She led him aft and sat him on the bunk in their cabin, heaping blankets and spare coats over him and snuggling in beside him to let him share her own small store of warmth.
“How’s Professor Pennyroyal?” he asked.
Hester grunted. It was hard to tell. The explorer had not regained consciousness, and she was beginning to suspect he never would. At the moment he was lying on a bed she had made up for him in the galley, covered with his own bedding-roll and a few blankets which Hester felt she and Tom could ill spare. “Every time I think he’s finally gone and it’s time to chuck him overboard he kind of stirs and mutters and I find I can’t.”

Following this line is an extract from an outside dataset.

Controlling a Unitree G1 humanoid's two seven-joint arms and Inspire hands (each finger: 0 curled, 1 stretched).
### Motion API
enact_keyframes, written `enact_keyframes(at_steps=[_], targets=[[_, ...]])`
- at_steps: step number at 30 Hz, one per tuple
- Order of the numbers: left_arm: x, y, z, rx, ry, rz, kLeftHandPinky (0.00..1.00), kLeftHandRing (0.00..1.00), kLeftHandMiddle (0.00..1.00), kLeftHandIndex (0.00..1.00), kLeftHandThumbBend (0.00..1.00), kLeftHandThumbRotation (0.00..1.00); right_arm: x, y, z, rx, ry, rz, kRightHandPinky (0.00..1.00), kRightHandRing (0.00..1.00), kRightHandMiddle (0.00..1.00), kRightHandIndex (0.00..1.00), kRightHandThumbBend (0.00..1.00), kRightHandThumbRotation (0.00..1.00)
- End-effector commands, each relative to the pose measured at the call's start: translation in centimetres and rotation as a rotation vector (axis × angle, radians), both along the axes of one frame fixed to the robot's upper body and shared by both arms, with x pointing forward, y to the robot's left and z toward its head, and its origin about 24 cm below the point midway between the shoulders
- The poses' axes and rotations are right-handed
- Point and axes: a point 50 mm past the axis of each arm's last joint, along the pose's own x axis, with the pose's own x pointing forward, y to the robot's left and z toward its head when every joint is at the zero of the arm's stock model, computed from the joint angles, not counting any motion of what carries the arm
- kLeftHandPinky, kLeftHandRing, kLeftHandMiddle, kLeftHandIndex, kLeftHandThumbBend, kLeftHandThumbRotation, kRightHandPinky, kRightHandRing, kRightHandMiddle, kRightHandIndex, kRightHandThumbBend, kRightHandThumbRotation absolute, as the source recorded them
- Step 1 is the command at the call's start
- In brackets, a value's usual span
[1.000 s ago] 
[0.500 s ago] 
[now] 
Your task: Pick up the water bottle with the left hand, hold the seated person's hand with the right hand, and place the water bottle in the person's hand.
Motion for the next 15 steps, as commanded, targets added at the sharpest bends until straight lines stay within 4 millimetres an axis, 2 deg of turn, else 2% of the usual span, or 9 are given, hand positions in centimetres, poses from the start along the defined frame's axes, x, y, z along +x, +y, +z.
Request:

She dozed off. It was easy and pleasant to sleep. In her dreams a strange light filled the cabin; a fluttering glow that flared and shifted like the light of MEDUSA. Remembering that night, she cuddled closer to Tom, and found his mouth with hers. When she opened her eye the light from her dreams was still there, rippling across his beautiful face.
“Aurora Borealis,” he whispered.
Hester sprang up. “Who? Where?”
“The Northern Lights,” he explained, laughing, pointing to the window. Out in the night a shimmering veil of colour swung above the ice, now green, now red, now gold, now all at once, sometimes fading almost to nothing, sometimes blazing and billowing in dazzling streamers.
“I’ve always wanted to see them,” said Tom. “Ever since I read about them in that Chung-Mai Spofforth book, A Season with the Snowmads. And here they are. As if they’ve been laid on just for us.”